**Given records**

# # #

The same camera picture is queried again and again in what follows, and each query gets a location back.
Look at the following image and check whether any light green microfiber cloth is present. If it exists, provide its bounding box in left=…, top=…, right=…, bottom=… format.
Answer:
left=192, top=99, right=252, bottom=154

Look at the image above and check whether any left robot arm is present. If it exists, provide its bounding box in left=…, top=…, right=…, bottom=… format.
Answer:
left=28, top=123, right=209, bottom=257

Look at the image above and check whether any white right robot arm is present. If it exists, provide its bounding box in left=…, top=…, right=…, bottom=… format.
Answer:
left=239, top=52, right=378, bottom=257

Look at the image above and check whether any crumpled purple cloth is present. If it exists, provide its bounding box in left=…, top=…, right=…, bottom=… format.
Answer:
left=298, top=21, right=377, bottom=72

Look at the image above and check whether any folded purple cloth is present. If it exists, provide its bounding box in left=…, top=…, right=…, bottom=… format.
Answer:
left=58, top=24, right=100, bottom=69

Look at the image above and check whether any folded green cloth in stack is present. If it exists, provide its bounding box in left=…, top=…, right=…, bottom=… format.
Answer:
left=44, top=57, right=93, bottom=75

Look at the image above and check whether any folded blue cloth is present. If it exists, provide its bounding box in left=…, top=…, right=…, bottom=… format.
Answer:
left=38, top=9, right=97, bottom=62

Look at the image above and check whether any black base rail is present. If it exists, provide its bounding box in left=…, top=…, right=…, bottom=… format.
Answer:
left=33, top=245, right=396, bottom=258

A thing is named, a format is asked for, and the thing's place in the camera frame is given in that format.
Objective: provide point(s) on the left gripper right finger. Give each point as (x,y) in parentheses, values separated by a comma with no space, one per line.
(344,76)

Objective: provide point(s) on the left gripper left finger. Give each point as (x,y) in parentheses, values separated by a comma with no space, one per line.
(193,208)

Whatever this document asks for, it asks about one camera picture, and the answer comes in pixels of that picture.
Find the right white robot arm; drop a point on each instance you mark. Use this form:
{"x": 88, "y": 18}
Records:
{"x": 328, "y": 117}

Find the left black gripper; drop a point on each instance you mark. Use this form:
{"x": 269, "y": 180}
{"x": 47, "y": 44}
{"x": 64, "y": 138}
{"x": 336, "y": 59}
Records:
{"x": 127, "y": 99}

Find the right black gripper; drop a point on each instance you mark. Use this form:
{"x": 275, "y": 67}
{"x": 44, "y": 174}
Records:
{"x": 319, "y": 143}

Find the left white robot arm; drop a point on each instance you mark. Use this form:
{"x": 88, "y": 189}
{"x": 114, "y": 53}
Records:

# # #

**Exercise**
In the listing above, find every line with the word "Look" and copy it.

**Response area**
Look at the following image and check whether any light green microfiber cloth is present. If it exists, provide its bounding box in left=…, top=…, right=…, bottom=… format.
Look at the image above and check whether any left robot arm is present. If it exists, provide its bounding box in left=…, top=…, right=…, bottom=… format.
Look at the image above and check whether any white right robot arm is present. If it exists, provide its bounding box in left=…, top=…, right=…, bottom=… format.
Look at the image above and check whether any crumpled purple cloth is present. If it exists, provide its bounding box in left=…, top=…, right=…, bottom=… format.
Look at the image above and check whether any folded purple cloth is present. If it exists, provide its bounding box in left=…, top=…, right=…, bottom=… format.
Look at the image above and check whether any folded green cloth in stack is present. If it exists, provide its bounding box in left=…, top=…, right=…, bottom=… format.
Look at the image above and check whether any folded blue cloth is present. If it exists, provide its bounding box in left=…, top=…, right=…, bottom=… format.
Look at the image above and check whether any black base rail is present. If it exists, provide its bounding box in left=…, top=…, right=…, bottom=… format.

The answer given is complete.